August was a challenging month for investors with the majority of asset classes relapsing after a strong June and July. Indices continue to be held up by a narrow band of mostly US technology stocks now known as the Magnificent Seven (Apple, Microsoft, Amazon, Alphabet, Nvidia, Tesla and Meta) – the latest update to the high growth FAANG stocks (Facebook, Apple, Amazon, Netflix and Google).

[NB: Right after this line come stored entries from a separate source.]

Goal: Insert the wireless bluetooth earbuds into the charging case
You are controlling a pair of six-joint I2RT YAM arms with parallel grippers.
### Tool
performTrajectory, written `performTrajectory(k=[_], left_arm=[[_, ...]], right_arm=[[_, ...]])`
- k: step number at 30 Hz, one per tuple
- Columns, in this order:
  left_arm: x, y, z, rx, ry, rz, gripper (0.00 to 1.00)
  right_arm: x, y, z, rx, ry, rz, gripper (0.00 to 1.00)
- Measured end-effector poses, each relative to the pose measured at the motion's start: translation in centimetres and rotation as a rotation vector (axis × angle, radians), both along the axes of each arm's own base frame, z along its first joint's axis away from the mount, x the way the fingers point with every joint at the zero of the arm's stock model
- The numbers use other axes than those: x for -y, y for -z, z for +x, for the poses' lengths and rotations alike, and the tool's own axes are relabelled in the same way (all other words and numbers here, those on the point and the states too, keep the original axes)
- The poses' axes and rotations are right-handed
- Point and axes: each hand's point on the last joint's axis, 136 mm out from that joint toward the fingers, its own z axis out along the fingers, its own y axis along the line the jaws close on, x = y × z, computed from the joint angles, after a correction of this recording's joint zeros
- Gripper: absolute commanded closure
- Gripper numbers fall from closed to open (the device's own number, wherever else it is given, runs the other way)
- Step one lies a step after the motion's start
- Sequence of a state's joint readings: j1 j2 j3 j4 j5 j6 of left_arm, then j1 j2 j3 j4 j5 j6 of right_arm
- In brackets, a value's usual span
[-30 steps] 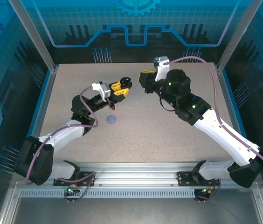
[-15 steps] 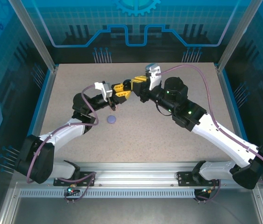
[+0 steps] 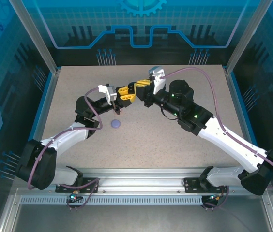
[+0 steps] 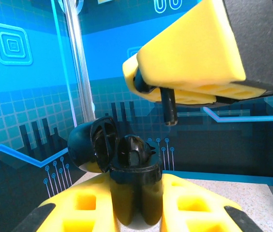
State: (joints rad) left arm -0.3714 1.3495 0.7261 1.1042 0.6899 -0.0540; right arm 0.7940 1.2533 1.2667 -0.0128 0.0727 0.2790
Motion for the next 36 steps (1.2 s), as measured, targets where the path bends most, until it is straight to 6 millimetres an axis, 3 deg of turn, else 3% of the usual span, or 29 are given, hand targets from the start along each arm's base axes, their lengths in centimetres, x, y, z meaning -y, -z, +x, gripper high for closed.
performTrajectory(k=[7,36], left_arm=[[0.0,0.0,0.0,-0.004,0.000,0.002,1.00],[0.3,0.8,0.1,-0.040,0.008,0.017,1.00]], right_arm=[[-0.5,0.9,0.5,-0.015,0.000,-0.015,0.82],[-0.4,1.7,1.1,-0.012,0.023,-0.048,0.87]])
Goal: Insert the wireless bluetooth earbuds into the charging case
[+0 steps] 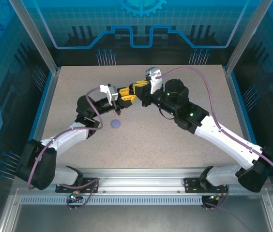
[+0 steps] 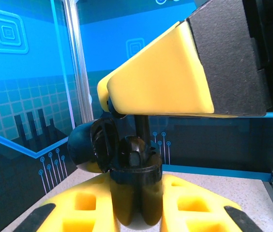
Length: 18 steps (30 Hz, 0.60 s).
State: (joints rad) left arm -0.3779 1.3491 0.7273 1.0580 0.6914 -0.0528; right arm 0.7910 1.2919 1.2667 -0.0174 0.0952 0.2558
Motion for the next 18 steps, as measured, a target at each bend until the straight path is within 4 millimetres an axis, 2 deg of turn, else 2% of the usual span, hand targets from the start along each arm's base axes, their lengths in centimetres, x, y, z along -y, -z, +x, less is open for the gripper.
performTrajectory(k=[9,13,18], left_arm=[[0.1,0.2,0.0,-0.008,0.005,0.006,1.00],[0.1,0.0,0.0,-0.004,0.005,0.004,1.00],[0.1,0.1,0.0,-0.007,0.005,0.005,1.00]], right_arm=[[0.2,0.2,-0.7,-0.011,-0.019,-0.012,0.87],[0.1,1.1,-0.9,-0.037,-0.033,-0.034,0.88],[0.2,1.3,-0.9,-0.041,-0.029,-0.039,0.88]])
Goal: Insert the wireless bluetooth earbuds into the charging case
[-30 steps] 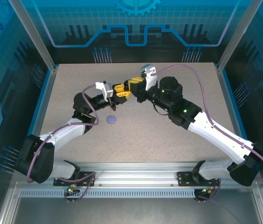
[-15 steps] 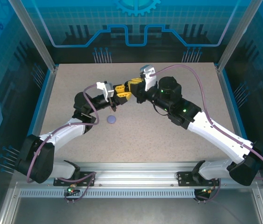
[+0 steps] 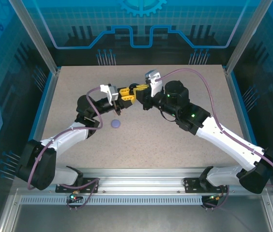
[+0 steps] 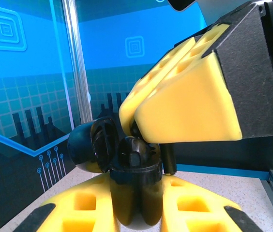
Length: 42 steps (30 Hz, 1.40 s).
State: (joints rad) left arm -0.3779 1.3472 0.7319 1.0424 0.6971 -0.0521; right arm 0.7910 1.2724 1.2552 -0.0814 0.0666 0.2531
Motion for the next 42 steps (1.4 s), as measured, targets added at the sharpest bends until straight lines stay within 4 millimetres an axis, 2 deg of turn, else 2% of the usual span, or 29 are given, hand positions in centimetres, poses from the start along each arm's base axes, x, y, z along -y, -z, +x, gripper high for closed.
performTrajectory(k=[11,14,21,23,28,38,42], left_arm=[[0.0,0.2,0.0,-0.006,0.000,0.004,1.00],[0.1,0.1,-0.1,-0.004,0.003,0.003,1.00],[0.2,0.1,-0.1,-0.003,0.004,0.003,1.00],[0.2,0.1,-0.1,-0.003,0.004,0.003,1.00],[0.2,0.1,-0.1,-0.003,0.005,0.003,1.00],[0.0,-0.5,-0.4,0.011,0.004,-0.003,1.00],[0.0,-0.5,-0.5,0.013,0.005,-0.004,1.00]], right_arm=[[0.1,-0.2,-0.1,-0.018,-0.006,0.023,0.89],[0.3,-1.1,-0.6,-0.015,-0.011,0.051,0.88],[1.1,-4.5,-1.5,0.038,-0.017,0.129,0.88],[1.2,-4.8,-1.5,0.044,-0.017,0.134,0.88],[1.0,-4.5,-1.3,0.039,-0.016,0.127,0.88],[0.1,-2.6,-0.4,0.005,-0.012,0.089,0.89],[0.2,-2.5,-0.2,0.007,-0.004,0.086,0.89]])
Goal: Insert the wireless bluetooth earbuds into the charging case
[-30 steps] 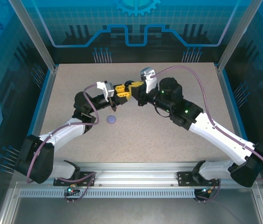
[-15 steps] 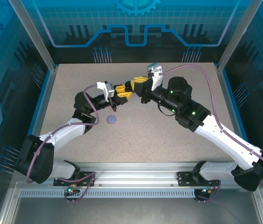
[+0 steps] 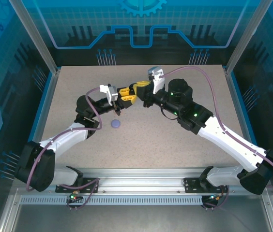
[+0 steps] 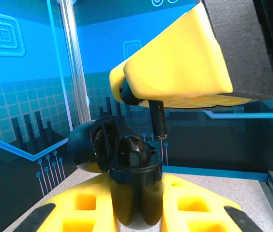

Whilst it is tempting to be lured into buying ever more of these large, ‘high quality’ businesses experiencing extraordinary share price growth, it is perhaps worth reminding ourselves of the somewhat reminiscent story of the Nifty Fifty stocks in the late 1960s. These were a collection of US stocks which were believed to have been one way bets – such high quality, high growth businesses that, over the long term, a buy-and-hold strategy would always work. This turned out not to be the case and with the benefit of thirty years of subsequent returns, the investment maxim that a good business can be a bad investment held true.

Whilst there was no agreed list of exactly which stocks made up the Nifty Fifty, an investor who had bought the 24 stocks that appeared in both of the most widely used lists would have seen about half the returns of the S&P 500 between 1972 and 2001.

That is not to say that this will necessarily happen in the case of the FAANGs or the Magnificent Seven, but it is to reinforce and reiterate the importance of our investment strategy to buy high quality businesses, run by people that we trust and available at fair prices.

James Godrich, Fund Manager

The value of securities and their income can fall as well as rise. Past performance should not be seen as an indication of future results. All views expressed are those of the author and should not be considered a recommendation or solicitation to buy or sell any products or securities.